Title : Screening of natural components as potential inhibitors of the ATP synthase, a potent target to overcome antibacterial resistance
Most bacteria are harmless and valuable germs whereas some constitute major threats on public health. In fact, Escherichia coli has been recently classified by the World Health Organization (WHO) as being one among other bacteria causing serious antimicrobial resistance. Therefore, new antibiotics and biological targets are needed to overcome this antibacterial resistance. ATP synthase is a highly conserved enzyme embedded in the plasma membrane of bacteria. ATP synthase, the chief generator of adenosine triphosphate (ATP), is involved in almost all biological cellular processes and thus plays a vital role in the survival of bacteria. This enzyme is therefore viewed as a potent pharmaceutical target in the treatment of bacterial infections. Hence, in this study, 20 natural components (essential oil constituents) were screened for their potential inhibitory effect on E. coli ATP synthase. The reaction studied is the hydrolysis of ATP into ADP and inorganic phosphate (Pi) catalyzed by this enzyme.

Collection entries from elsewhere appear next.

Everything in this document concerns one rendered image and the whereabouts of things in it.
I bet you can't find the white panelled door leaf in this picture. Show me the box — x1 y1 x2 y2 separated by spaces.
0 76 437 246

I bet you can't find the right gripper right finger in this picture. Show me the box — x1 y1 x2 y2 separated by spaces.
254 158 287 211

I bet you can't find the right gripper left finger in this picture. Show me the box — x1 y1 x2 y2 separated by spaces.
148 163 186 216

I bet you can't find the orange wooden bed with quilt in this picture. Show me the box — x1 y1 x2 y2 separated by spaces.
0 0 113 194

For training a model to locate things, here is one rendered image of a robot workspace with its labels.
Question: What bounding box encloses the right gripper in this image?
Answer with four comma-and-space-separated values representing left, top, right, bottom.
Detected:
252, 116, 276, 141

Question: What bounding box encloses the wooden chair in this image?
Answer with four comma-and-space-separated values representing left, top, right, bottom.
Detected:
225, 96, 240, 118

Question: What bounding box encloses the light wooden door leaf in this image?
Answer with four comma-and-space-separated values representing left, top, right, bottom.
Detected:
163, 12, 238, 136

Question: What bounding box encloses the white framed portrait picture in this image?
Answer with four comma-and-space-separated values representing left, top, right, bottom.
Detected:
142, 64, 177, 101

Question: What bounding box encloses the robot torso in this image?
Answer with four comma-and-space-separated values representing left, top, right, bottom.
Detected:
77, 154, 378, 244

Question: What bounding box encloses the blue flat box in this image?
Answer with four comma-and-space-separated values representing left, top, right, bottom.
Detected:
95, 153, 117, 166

First, E. coli membrane ATP synthase was isolated via cell lysis. A simple spectrophotometric method was optimized to quantify the released phosphate from ATP hydrolysis in order to follow the enzymatic activity. The method was validated by determining the kinetic parameters of this reaction (Km = 144.66 μM and Vmax = 270.27 μM/min), and through the inhibition assays of ATP synthase using three reference inhibitors, thymoquinone (half maximal inhibitory concentration [IC50] = 50.93 μM), resveratrol (maximum inhibition of 40%), and quercetin (IC50 = 29.01 μM). Among the studied essential oil components, α-terpinene was the most potent inhibitor (IC50 = 19.74 μM) followed by β-pinene, isoeugenol, eugenol, and estragole.
This developed method can be expanded to assess the activity and selectivity of different other natural or synthetic inhibitors against ATP synthase or other membrane-bound enzymes involved in several diseases. Moreover, effective bioactive molecules could be a natural and economical treatment against many bacterial infections and can be used as food additives to prevent bacterial growth.